• _Task input_:
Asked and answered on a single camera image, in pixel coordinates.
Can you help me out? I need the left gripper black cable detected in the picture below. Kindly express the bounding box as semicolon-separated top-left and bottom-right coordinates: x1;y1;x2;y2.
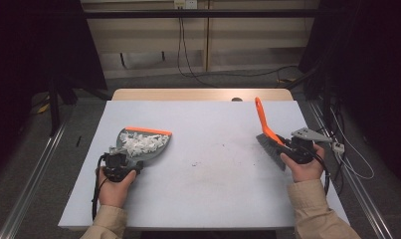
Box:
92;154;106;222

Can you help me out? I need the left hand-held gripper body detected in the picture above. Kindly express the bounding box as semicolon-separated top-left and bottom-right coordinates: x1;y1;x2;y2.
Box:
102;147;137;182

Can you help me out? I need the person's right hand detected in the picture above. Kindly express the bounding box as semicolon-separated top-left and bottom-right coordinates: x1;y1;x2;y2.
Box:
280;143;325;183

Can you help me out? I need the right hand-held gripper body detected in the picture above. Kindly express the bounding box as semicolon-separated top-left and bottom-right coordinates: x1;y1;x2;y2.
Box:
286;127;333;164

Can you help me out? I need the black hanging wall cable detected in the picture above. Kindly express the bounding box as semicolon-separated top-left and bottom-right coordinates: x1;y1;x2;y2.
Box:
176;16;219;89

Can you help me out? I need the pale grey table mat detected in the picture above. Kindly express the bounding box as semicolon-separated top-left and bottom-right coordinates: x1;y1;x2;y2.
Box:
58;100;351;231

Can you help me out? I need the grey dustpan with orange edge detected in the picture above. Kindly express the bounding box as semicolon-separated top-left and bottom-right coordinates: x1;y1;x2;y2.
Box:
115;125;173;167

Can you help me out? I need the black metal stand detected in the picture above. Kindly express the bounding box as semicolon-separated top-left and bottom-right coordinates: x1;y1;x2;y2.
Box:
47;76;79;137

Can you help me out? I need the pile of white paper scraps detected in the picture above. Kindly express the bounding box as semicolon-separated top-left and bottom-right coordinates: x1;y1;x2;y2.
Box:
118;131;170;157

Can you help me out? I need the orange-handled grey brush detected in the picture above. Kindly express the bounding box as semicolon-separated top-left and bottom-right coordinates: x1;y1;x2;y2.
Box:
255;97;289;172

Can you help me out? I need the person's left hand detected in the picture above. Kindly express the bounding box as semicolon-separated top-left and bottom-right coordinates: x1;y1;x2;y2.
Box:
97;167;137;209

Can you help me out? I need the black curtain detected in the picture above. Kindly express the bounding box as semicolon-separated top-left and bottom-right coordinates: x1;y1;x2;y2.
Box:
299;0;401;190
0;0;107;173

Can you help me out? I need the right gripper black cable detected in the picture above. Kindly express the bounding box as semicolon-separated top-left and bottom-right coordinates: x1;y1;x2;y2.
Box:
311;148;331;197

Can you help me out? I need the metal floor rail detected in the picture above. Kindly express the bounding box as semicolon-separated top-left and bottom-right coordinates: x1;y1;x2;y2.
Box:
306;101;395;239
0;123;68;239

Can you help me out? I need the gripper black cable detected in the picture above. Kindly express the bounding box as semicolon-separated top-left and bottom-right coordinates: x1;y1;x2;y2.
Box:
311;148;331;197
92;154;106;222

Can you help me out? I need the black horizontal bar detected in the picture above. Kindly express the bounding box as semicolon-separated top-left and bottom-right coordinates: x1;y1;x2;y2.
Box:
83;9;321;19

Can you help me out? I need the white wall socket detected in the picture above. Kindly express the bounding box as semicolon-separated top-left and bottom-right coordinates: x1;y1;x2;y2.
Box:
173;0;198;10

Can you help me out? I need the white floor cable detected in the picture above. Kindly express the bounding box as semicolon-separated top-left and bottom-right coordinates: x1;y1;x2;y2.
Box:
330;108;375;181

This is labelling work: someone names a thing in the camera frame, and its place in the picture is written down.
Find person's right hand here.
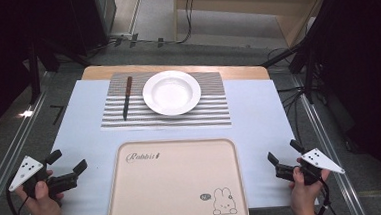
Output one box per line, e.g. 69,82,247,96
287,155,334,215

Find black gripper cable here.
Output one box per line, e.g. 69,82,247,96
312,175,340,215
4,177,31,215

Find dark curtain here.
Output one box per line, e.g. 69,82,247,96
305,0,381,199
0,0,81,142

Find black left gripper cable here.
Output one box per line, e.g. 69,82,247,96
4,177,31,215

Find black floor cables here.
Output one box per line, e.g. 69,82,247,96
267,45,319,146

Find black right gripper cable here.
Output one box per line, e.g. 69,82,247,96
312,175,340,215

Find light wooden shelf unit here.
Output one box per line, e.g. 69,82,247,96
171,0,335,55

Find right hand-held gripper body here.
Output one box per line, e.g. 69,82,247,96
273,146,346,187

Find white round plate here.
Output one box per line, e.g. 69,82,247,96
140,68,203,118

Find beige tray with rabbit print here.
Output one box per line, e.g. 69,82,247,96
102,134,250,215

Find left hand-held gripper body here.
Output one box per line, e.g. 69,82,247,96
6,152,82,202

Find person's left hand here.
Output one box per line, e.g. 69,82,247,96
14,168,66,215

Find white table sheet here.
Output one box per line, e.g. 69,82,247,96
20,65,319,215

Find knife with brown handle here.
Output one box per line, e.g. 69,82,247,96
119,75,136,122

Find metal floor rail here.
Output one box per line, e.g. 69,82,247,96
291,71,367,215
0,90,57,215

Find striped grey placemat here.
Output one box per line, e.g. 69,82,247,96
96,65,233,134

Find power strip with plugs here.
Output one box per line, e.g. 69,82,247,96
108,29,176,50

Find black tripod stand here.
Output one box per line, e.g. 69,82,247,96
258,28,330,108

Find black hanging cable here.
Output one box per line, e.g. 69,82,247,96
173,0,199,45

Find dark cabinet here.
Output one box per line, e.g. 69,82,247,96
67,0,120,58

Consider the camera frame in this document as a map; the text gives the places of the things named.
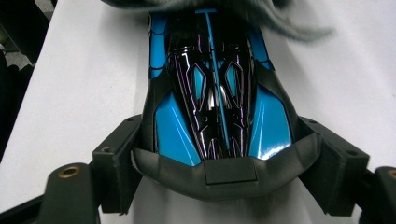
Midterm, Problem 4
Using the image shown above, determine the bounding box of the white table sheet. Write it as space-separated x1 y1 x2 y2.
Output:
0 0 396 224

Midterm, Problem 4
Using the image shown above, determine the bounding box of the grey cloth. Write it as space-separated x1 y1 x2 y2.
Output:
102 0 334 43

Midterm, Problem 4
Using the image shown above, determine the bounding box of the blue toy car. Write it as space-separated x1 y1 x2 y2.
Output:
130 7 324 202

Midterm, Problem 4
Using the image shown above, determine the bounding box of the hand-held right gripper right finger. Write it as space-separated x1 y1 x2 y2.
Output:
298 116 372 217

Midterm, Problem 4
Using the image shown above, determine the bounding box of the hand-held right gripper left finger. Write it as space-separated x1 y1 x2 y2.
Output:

• _Task description_: Leaving out the pictures, print every record exactly as written.

• _Exercise solution_:
Asked and answered on a single camera image, in pixel coordinates.
Can you help me out? I need the left gripper black cable detected in the picture below. Kindly express the bounding box as semicolon-separated top-left and bottom-right coordinates: x1;y1;x2;y2.
Box:
92;154;106;222

Can you help me out? I need the left hand-held gripper body detected in the picture above. Kindly express the bounding box as semicolon-separated top-left and bottom-right coordinates: x1;y1;x2;y2.
Box:
102;147;137;182

Can you help me out? I need the person's right hand detected in the picture above. Kindly express the bounding box as semicolon-separated top-left and bottom-right coordinates: x1;y1;x2;y2.
Box:
280;143;325;183

Can you help me out? I need the right hand-held gripper body detected in the picture above. Kindly express the bounding box as semicolon-separated top-left and bottom-right coordinates: x1;y1;x2;y2.
Box:
286;127;333;164

Can you help me out? I need the black hanging wall cable detected in the picture above. Kindly express the bounding box as semicolon-separated top-left and bottom-right coordinates: x1;y1;x2;y2.
Box:
176;16;219;89

Can you help me out? I need the pale grey table mat detected in the picture above. Kindly express the bounding box as semicolon-separated top-left and bottom-right coordinates: x1;y1;x2;y2.
Box:
58;100;351;231

Can you help me out? I need the grey dustpan with orange edge detected in the picture above. Kindly express the bounding box as semicolon-separated top-left and bottom-right coordinates: x1;y1;x2;y2.
Box:
115;125;173;167

Can you help me out? I need the black metal stand detected in the picture above. Kindly express the bounding box as semicolon-separated top-left and bottom-right coordinates: x1;y1;x2;y2.
Box:
47;76;79;137

Can you help me out? I need the pile of white paper scraps detected in the picture above. Kindly express the bounding box as semicolon-separated top-left and bottom-right coordinates: x1;y1;x2;y2.
Box:
118;131;170;157

Can you help me out? I need the orange-handled grey brush detected in the picture above. Kindly express the bounding box as semicolon-separated top-left and bottom-right coordinates: x1;y1;x2;y2.
Box:
255;97;289;172

Can you help me out? I need the person's left hand detected in the picture above. Kindly express the bounding box as semicolon-separated top-left and bottom-right coordinates: x1;y1;x2;y2.
Box:
97;167;137;209

Can you help me out? I need the black curtain detected in the picture above. Kindly express the bounding box as semicolon-separated top-left and bottom-right coordinates: x1;y1;x2;y2.
Box:
299;0;401;190
0;0;107;173

Can you help me out? I need the right gripper black cable detected in the picture above. Kindly express the bounding box as semicolon-separated top-left and bottom-right coordinates: x1;y1;x2;y2.
Box:
311;148;331;197

Can you help me out? I need the metal floor rail detected in the picture above. Kindly express the bounding box as semicolon-separated top-left and bottom-right coordinates: x1;y1;x2;y2.
Box:
306;101;395;239
0;123;68;239

Can you help me out? I need the gripper black cable detected in the picture above. Kindly express the bounding box as semicolon-separated top-left and bottom-right coordinates: x1;y1;x2;y2.
Box:
311;148;331;197
92;154;106;222

Can you help me out? I need the black horizontal bar detected in the picture above. Kindly express the bounding box as semicolon-separated top-left and bottom-right coordinates: x1;y1;x2;y2.
Box:
83;9;321;19

Can you help me out? I need the white wall socket detected in the picture above. Kindly express the bounding box as semicolon-separated top-left and bottom-right coordinates: x1;y1;x2;y2.
Box:
173;0;198;10

Can you help me out? I need the white floor cable detected in the picture above. Kindly express the bounding box as semicolon-separated top-left and bottom-right coordinates: x1;y1;x2;y2.
Box:
330;108;375;181

This is labelling work: someone names a thing in the camera frame, and its place in the picture is written down.
Find person's right hand here.
Output one box per line, e.g. 69,82,247,96
287,155,334,215

Find black gripper cable here.
Output one box per line, e.g. 69,82,247,96
312,175,340,215
4,177,31,215

Find dark curtain here.
Output one box per line, e.g. 69,82,247,96
305,0,381,199
0,0,81,142

Find black left gripper cable here.
Output one box per line, e.g. 69,82,247,96
4,177,31,215

Find black floor cables here.
Output one box per line, e.g. 69,82,247,96
267,45,319,146

Find black right gripper cable here.
Output one box per line, e.g. 69,82,247,96
312,175,340,215

Find light wooden shelf unit here.
Output one box per line, e.g. 69,82,247,96
171,0,335,55

Find right hand-held gripper body here.
Output one box per line, e.g. 69,82,247,96
273,146,346,187

Find white round plate here.
Output one box per line, e.g. 69,82,247,96
140,68,203,118

Find beige tray with rabbit print here.
Output one box per line, e.g. 69,82,247,96
102,134,250,215

Find left hand-held gripper body here.
Output one box per line, e.g. 69,82,247,96
6,152,82,202

Find person's left hand here.
Output one box per line, e.g. 69,82,247,96
14,168,66,215

Find white table sheet here.
Output one box per line, e.g. 69,82,247,96
20,65,319,215

Find knife with brown handle here.
Output one box per line, e.g. 69,82,247,96
119,75,136,122

Find metal floor rail here.
Output one box per line, e.g. 69,82,247,96
291,71,367,215
0,90,57,215

Find striped grey placemat here.
Output one box per line, e.g. 69,82,247,96
96,65,233,134

Find power strip with plugs here.
Output one box per line, e.g. 69,82,247,96
108,29,176,50

Find black tripod stand here.
Output one box per line, e.g. 69,82,247,96
258,28,330,108

Find black hanging cable here.
Output one box per line, e.g. 69,82,247,96
173,0,199,45

Find dark cabinet here.
Output one box per line, e.g. 69,82,247,96
67,0,120,58

Consider the camera frame in this document as a map; the text gives the places of the things named.
Midterm, Problem 4
Using the image shown above, determine the bounding box of the white table sheet. Write it as space-separated x1 y1 x2 y2.
Output:
0 0 396 224

Midterm, Problem 4
Using the image shown above, determine the bounding box of the grey cloth. Write it as space-separated x1 y1 x2 y2.
Output:
102 0 334 43

Midterm, Problem 4
Using the image shown above, determine the bounding box of the blue toy car. Write it as space-separated x1 y1 x2 y2.
Output:
130 7 324 202

Midterm, Problem 4
Using the image shown above, determine the bounding box of the hand-held right gripper right finger. Write it as space-separated x1 y1 x2 y2.
Output:
298 116 372 217

Midterm, Problem 4
Using the image shown above, determine the bounding box of the hand-held right gripper left finger. Write it as space-separated x1 y1 x2 y2.
Output:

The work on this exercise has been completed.